Eşlerin birbirleri ile duygusal birlikteliklerinin ve kaliteli zaman geçirme sürelerinin minimuma gerilediği günümüzde eşlerin birbirlerinden en sık şekilde şikayetçi oldukları konu: "Bir insan sevdiği eşine böyle davranır mı, böyle özensiz konuşur mu, böylesine düşman olur mu?"
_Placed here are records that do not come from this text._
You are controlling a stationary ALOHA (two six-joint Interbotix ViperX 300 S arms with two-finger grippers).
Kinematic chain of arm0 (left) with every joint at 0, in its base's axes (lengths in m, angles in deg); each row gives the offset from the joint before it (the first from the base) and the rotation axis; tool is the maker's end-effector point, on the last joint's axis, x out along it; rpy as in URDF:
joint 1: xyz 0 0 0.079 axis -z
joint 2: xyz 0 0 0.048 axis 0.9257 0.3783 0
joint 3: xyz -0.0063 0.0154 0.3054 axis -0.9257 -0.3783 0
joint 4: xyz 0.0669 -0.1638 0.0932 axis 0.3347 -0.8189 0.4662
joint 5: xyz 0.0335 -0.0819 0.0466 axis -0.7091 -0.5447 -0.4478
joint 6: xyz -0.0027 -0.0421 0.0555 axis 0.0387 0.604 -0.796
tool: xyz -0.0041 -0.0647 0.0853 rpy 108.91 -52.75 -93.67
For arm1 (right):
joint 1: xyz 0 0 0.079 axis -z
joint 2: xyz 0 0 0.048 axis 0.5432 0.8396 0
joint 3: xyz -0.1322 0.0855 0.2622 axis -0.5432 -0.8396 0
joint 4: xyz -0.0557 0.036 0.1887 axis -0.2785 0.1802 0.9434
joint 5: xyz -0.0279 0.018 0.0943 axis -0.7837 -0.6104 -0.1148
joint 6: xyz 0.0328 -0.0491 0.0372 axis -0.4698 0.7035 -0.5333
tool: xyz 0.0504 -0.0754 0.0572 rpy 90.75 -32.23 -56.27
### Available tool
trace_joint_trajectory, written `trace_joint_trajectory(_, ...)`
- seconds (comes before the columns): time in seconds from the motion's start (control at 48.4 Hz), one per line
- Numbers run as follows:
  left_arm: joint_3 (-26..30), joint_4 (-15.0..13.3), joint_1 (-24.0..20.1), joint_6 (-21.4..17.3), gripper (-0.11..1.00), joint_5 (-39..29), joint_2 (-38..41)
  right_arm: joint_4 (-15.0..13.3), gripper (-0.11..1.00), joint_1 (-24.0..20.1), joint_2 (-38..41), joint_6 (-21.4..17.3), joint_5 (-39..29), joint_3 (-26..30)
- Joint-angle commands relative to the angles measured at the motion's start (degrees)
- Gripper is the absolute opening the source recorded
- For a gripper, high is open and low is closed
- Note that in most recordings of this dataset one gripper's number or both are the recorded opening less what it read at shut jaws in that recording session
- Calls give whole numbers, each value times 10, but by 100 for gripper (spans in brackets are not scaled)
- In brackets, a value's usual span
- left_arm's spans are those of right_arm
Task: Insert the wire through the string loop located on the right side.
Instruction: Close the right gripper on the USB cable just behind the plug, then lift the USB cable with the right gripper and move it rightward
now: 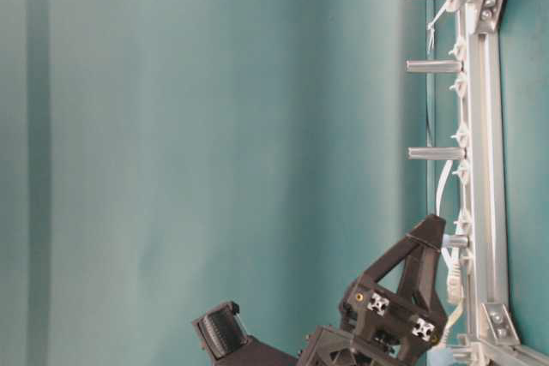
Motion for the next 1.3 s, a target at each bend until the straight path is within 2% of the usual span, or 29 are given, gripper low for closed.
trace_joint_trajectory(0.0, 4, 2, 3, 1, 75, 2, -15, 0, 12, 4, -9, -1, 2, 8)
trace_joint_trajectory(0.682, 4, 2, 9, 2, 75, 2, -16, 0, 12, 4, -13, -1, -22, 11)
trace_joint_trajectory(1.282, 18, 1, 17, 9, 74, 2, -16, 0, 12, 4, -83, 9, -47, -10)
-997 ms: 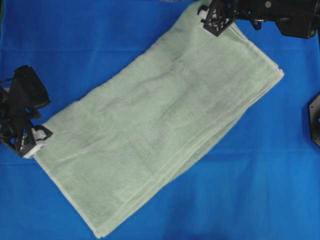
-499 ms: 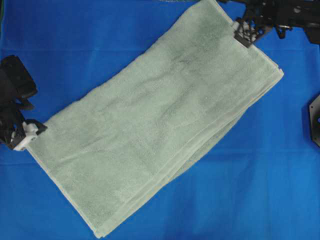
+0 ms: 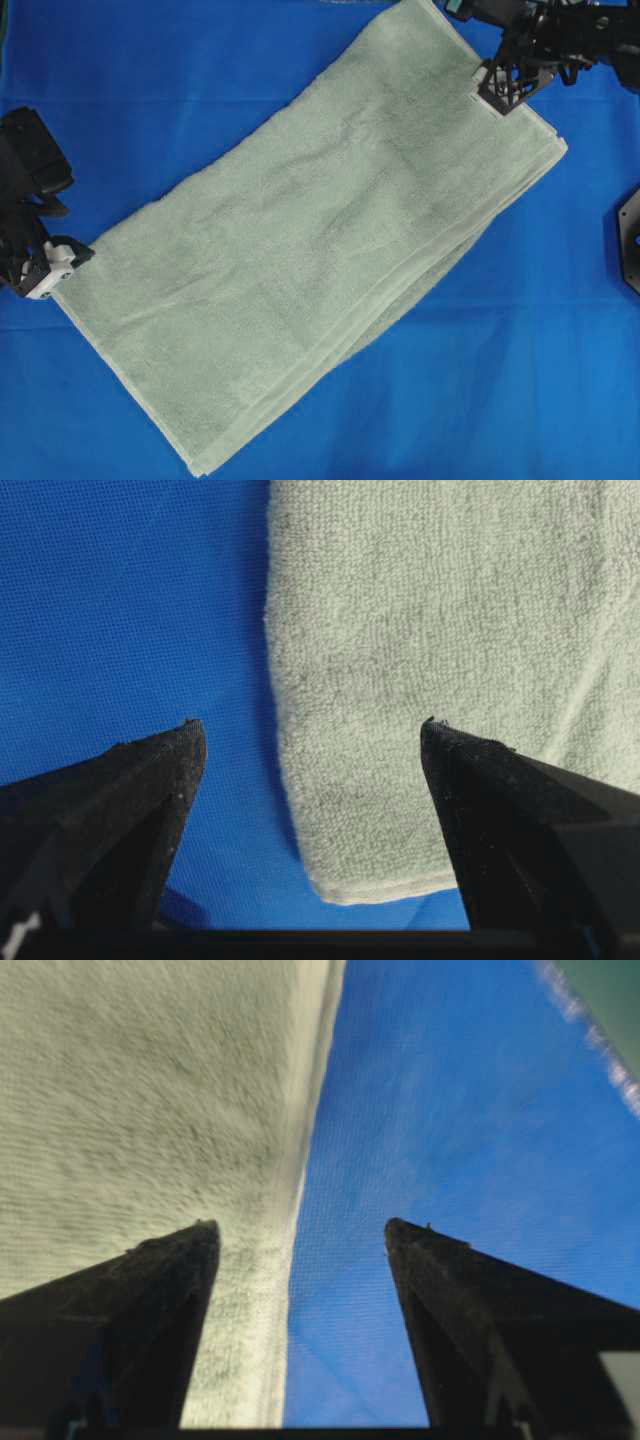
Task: Fold a bath towel.
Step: 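Pinch the upper-right end of the towel with the right gripper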
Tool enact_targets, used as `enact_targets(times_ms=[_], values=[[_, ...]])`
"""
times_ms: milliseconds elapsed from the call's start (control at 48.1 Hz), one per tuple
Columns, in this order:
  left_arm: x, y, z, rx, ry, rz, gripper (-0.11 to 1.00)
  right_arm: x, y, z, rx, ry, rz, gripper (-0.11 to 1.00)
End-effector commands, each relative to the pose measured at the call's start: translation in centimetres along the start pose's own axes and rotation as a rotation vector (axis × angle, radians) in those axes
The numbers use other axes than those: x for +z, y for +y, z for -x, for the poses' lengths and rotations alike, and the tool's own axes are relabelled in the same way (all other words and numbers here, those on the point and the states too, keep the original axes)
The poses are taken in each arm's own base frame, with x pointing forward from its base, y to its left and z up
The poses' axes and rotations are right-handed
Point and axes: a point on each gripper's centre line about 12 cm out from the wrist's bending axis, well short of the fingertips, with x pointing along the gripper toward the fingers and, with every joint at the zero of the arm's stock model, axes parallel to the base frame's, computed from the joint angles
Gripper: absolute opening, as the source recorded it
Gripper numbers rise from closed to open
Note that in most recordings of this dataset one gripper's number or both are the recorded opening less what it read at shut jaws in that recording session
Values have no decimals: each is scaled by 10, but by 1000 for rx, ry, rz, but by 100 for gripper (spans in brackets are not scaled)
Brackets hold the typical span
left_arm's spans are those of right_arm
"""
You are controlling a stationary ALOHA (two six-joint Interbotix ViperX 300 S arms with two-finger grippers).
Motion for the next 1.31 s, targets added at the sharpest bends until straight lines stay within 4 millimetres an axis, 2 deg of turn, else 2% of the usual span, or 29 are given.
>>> enact_targets(times_ms=[0,145,415,478,665,935,1039,1122,1288], values=[[3,-2,1,-5,-9,-2,83,-6,-1,-12,21,0,-18,65],[3,-3,1,-10,-12,-3,83,-22,-2,-29,25,57,-26,65],[4,-3,2,-12,-14,-3,83,-30,-1,-31,34,80,-48,61],[4,-3,2,-12,-14,-3,83,-34,0,-32,41,91,-61,55],[5,-4,2,-14,-16,-7,83,-41,5,-34,77,84,-114,11],[6,-5,5,-23,-24,-4,83,-37,7,-32,93,61,-141,10],[7,-6,6,-27,-27,-5,83,-29,8,-21,98,27,-152,10],[9,-7,8,-34,-33,-3,83,-18,17,-6,123,-22,-164,10],[14,-11,12,-47,-45,-2,83,5,57,30,200,-86,-149,10]])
Bu soruları kendisine soran eşlerin kaçırdıkları husus şudur; eşler ilişkide sevgiden ve yakınlıktan uzaklaştıkça birbirlerine düşmanca hisler beslemeye başlar. İkisi de birbirlerine bağırırken aslında birbirlerini duymadıklarını bile anlamaz ve birbirlerinden daha da uzaklaşırlar. Tartışma esnasındaki her bağırış, her feryat aslında; "Beni duy, beni anla ve bana ulaş artık" demektir.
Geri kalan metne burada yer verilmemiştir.